Quote:
Originally Posted by jackie_w
Here are the results of my little experiment using a random single plain epub from my calibre library: - Create 4 "versions" of the same book:
Code:
book1.epub - the original plain epub (it's epub2 not epub3)
book2.kepub.epub - book1 format-shifted to kepub using KoboTouchExtended not a calibre full conversion
book3.epub - copy of book2 with file ext manually changed to .epub
book4.kepub.epub - copy of book1 with file ext manually changed to .kepub.epub
- Drag-drop all 4 into calibre and run Count Pages on all of them to get ADE page count and word count.
- Drag-drop all 4 onto my KA1. I deliberately avoided using calibre to do the transfer to avoid any auto file changes calibre might make in-transit.
Open all 4 on the KA1 to see total page count.
Books 1 & 3 open in the Adobe epub renderer.
Books 2 & 4 open in the Kobo kepub renderer.
Results:
Code:
<-Count Pages -> <--- Kobo entire book --->
File Filesize Pages Words Adobe Pages Kepub Pages
book1.epub 1614709 277 98574 277 -
book2.kepub.epub 1665258 321 98574 - 325
book3.epub 1665258 321 98574 321 -
book4.kepub.epub 1614709 277 98574 - 325
Conclusions: - Comparing books 1 & 3. The extra Kobo spans/divs inflate the ADE page count from 277 --> 321
- Comparing books 2 & 3. These are the same file with 2 different file extensions. ADE pages 321, kepub pages 325. Not the same value, so algorithms are different.
- Similarly, comparing books 1 & 4. The same file with 2 different file extensions. ADE pages 277, kepub pages 325. Not the same value, so algorithms are different.
- Comparing books 2 & 4. The "true" kepub (book2) and the "fake" kepub (book4) have exactly the same kepub page count, 325. The lack of Kobo spans/divs in the "fake" kepub does not affect the kepub page count, so I surmise filesizes are not a factor in calculating kepub page count. My guess is that the algorithm uses wordcount rather than filesizes.

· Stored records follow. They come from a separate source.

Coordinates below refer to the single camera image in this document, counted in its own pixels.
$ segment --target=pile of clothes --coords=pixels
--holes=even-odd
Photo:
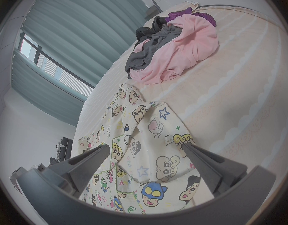
[[[217,49],[216,21],[207,13],[192,13],[189,7],[156,16],[152,28],[136,31],[138,42],[125,70],[129,79],[144,84],[161,83],[180,76]]]

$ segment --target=curtain fold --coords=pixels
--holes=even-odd
[[[67,87],[14,50],[12,88],[45,113],[76,126],[86,96]]]
[[[136,40],[142,0],[36,0],[22,30],[93,86]]]

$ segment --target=window frame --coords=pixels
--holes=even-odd
[[[48,54],[46,54],[44,51],[42,51],[42,47],[40,45],[35,46],[31,41],[29,41],[26,37],[25,37],[25,33],[22,32],[20,34],[20,41],[19,41],[19,46],[18,49],[20,50],[22,47],[22,43],[23,40],[25,40],[28,44],[30,44],[31,47],[33,47],[34,49],[36,49],[36,54],[35,54],[35,58],[33,63],[37,65],[37,62],[39,60],[40,54],[42,54],[44,57],[48,58],[49,60],[51,60],[52,62],[54,62],[57,66],[59,66],[60,68],[62,68],[64,71],[66,71],[67,73],[69,73],[70,75],[72,75],[73,77],[77,78],[78,80],[80,80],[81,82],[83,82],[84,84],[88,85],[90,88],[95,88],[93,85],[89,84],[88,82],[86,82],[85,80],[83,80],[82,78],[80,78],[79,76],[77,76],[76,74],[72,73],[70,70],[68,70],[67,68],[65,68],[64,66],[62,66],[60,63],[58,63],[56,60],[54,60],[52,57],[50,57]]]

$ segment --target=yellow eye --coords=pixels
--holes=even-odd
[[[152,190],[151,190],[150,187],[146,187],[146,188],[145,188],[145,192],[146,192],[147,194],[151,194],[151,193],[152,193]]]
[[[153,195],[154,197],[159,197],[159,196],[161,196],[161,193],[160,193],[160,191],[155,190],[155,191],[152,192],[152,195]]]

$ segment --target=window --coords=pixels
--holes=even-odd
[[[87,84],[81,78],[66,70],[62,65],[50,58],[42,51],[42,48],[26,34],[22,33],[20,37],[19,50],[29,60],[35,63],[35,65],[75,91],[87,97],[90,95],[93,90],[91,85]]]

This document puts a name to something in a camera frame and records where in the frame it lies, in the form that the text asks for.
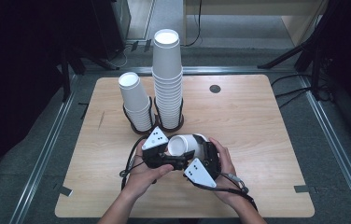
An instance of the round hole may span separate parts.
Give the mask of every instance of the round hole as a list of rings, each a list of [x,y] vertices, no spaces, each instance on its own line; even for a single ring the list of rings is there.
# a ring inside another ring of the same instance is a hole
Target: round hole
[[[212,85],[210,87],[210,91],[213,92],[213,93],[219,93],[221,91],[221,88],[219,85]]]

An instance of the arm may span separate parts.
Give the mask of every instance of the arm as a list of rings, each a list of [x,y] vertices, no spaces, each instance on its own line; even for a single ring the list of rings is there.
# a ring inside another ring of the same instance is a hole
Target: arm
[[[133,166],[140,164],[143,159],[141,149],[145,141],[138,144]],[[109,206],[98,223],[126,223],[133,209],[134,203],[141,197],[156,179],[173,170],[172,165],[163,165],[157,169],[149,169],[144,163],[132,169],[129,179],[118,198]]]
[[[229,150],[223,147],[216,139],[210,137],[209,140],[217,148],[219,161],[221,162],[221,172],[236,175]],[[222,175],[216,179],[216,183],[220,188],[237,189],[229,179]],[[221,201],[234,209],[242,223],[266,223],[257,210],[245,198],[229,192],[215,191],[215,194]]]

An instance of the metal rail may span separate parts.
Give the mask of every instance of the metal rail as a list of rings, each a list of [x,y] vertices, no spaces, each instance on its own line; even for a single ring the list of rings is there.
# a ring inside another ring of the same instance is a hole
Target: metal rail
[[[301,77],[301,83],[303,87],[309,87],[310,82],[306,77]],[[351,189],[351,161],[349,160],[347,153],[342,147],[341,142],[339,141],[336,132],[333,130],[330,121],[322,107],[322,104],[318,102],[311,92],[307,92],[307,99],[309,100],[310,106],[313,108],[313,111],[316,114],[317,120],[320,123],[324,134],[327,137],[327,140],[332,149],[332,153],[335,156],[336,161],[338,162],[344,178]]]
[[[292,66],[278,66],[272,69],[259,69],[257,66],[184,66],[184,75],[242,75],[242,74],[289,74],[296,73]],[[152,67],[120,68],[121,72],[135,72],[152,75]]]
[[[78,77],[74,75],[71,81],[71,88],[74,88],[75,86],[77,86],[78,82],[79,82]],[[54,144],[56,143],[59,132],[63,127],[65,117],[68,113],[70,105],[73,102],[74,96],[75,96],[75,92],[72,91],[67,101],[65,101],[62,104],[59,110],[59,113],[57,114],[56,120],[54,121],[53,126],[50,129],[45,145],[43,146],[41,153],[39,154],[38,160],[35,163],[35,167],[31,172],[26,185],[24,186],[23,192],[21,194],[21,198],[19,199],[18,205],[16,206],[16,209],[9,223],[17,224],[17,223],[23,222],[27,214],[27,211],[30,207],[31,201],[34,198],[36,189],[38,188],[42,175],[45,172],[45,169],[47,167],[47,164],[50,158],[50,154],[53,150]]]

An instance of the forearm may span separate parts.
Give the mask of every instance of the forearm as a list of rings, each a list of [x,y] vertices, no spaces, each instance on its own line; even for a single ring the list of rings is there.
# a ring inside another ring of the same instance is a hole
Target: forearm
[[[234,209],[243,224],[266,223],[252,204],[241,196],[232,197],[229,206]]]
[[[98,223],[126,223],[136,200],[137,198],[131,196],[131,194],[125,191],[121,192]]]

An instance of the black wire cup holder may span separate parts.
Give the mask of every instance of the black wire cup holder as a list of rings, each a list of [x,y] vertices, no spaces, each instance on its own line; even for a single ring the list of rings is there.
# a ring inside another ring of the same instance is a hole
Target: black wire cup holder
[[[155,114],[155,120],[152,120],[152,116],[149,116],[149,121],[150,121],[150,124],[151,124],[151,127],[146,130],[146,131],[138,131],[136,128],[135,128],[135,125],[133,124],[132,120],[129,118],[127,112],[126,112],[126,108],[125,108],[125,104],[123,104],[123,113],[125,114],[127,120],[130,122],[131,124],[131,127],[132,127],[132,130],[133,132],[137,133],[137,134],[150,134],[154,129],[155,127],[159,126],[159,116]],[[149,96],[149,113],[151,111],[151,108],[152,108],[152,98]]]
[[[181,129],[181,127],[184,125],[184,115],[182,115],[182,106],[184,104],[184,98],[181,100],[181,106],[179,107],[178,125],[174,129],[167,129],[167,128],[163,127],[162,121],[161,121],[161,111],[158,108],[158,106],[156,105],[156,98],[154,99],[154,104],[156,107],[156,112],[158,112],[159,127],[161,128],[161,130],[163,130],[167,133],[174,133],[174,132]]]

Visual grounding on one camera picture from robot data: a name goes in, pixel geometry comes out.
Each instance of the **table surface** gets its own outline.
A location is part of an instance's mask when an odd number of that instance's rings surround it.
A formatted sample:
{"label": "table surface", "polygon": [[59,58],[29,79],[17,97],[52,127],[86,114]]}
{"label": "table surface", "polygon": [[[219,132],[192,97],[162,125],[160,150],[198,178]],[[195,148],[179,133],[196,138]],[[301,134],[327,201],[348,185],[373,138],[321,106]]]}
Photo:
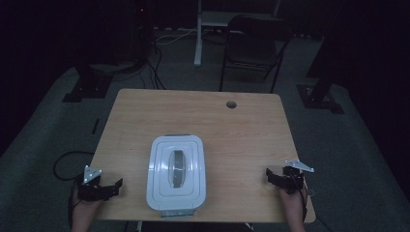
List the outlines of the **table surface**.
{"label": "table surface", "polygon": [[[226,103],[234,101],[236,108]],[[164,220],[146,202],[151,146],[166,134],[190,133],[204,145],[207,198],[180,221],[284,222],[277,174],[298,158],[280,97],[272,94],[124,89],[113,105],[91,166],[103,186],[120,178],[120,194],[102,204],[98,219]],[[306,222],[315,220],[311,200]]]}

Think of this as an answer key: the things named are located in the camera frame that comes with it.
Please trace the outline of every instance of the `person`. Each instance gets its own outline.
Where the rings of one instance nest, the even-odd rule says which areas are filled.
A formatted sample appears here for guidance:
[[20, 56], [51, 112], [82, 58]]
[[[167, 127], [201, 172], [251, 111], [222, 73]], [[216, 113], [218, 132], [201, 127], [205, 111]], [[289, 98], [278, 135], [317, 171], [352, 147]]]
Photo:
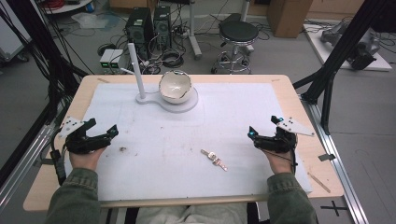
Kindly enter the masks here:
[[[46, 224], [97, 224], [100, 216], [95, 172], [105, 149], [70, 153], [72, 172], [53, 194]], [[271, 224], [318, 223], [315, 209], [292, 173], [290, 153], [263, 150], [274, 175], [267, 180]], [[140, 208], [136, 223], [247, 223], [246, 203]]]

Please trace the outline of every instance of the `white pole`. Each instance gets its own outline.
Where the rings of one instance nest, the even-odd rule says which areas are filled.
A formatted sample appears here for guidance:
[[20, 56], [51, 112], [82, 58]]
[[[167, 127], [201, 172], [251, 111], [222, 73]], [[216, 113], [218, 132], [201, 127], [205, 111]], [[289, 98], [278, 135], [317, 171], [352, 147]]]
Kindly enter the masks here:
[[131, 55], [132, 66], [134, 67], [134, 75], [136, 76], [137, 87], [139, 88], [140, 98], [145, 99], [145, 87], [143, 86], [142, 74], [140, 73], [139, 61], [136, 56], [136, 49], [134, 48], [134, 43], [128, 44], [129, 54]]

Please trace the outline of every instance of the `table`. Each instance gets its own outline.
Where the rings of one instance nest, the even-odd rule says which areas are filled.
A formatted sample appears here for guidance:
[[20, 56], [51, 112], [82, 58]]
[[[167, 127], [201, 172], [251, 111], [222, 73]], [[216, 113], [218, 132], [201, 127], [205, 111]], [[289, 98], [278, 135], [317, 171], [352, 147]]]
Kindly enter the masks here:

If you're still reading ... thanks for staying awake and feel free to disagree!  I'll be interested to read any of your own test results.
|
Thanks for doing that so that I don't have to.
When I saw the 321 an 325 for book 2, I figured that was close enough for it to be rounding or something. The algorithm is to divide the compressed file sizes by 1024 (from memory) and then add that up. For a book with multiple chapters, a five page difference wouldn't be enough to worry my.
But, as the kepub pages for book 2 and 4 are the same, that suggests they are using something else. It's probably just the character count when the tags are stripped. But, I wonder if they are actually using the word count and an average word length factor. They calculate the word count for each chapter when the kepub is first opened. Using that would mean they don't need to reprocess each chapter later to get the full book size.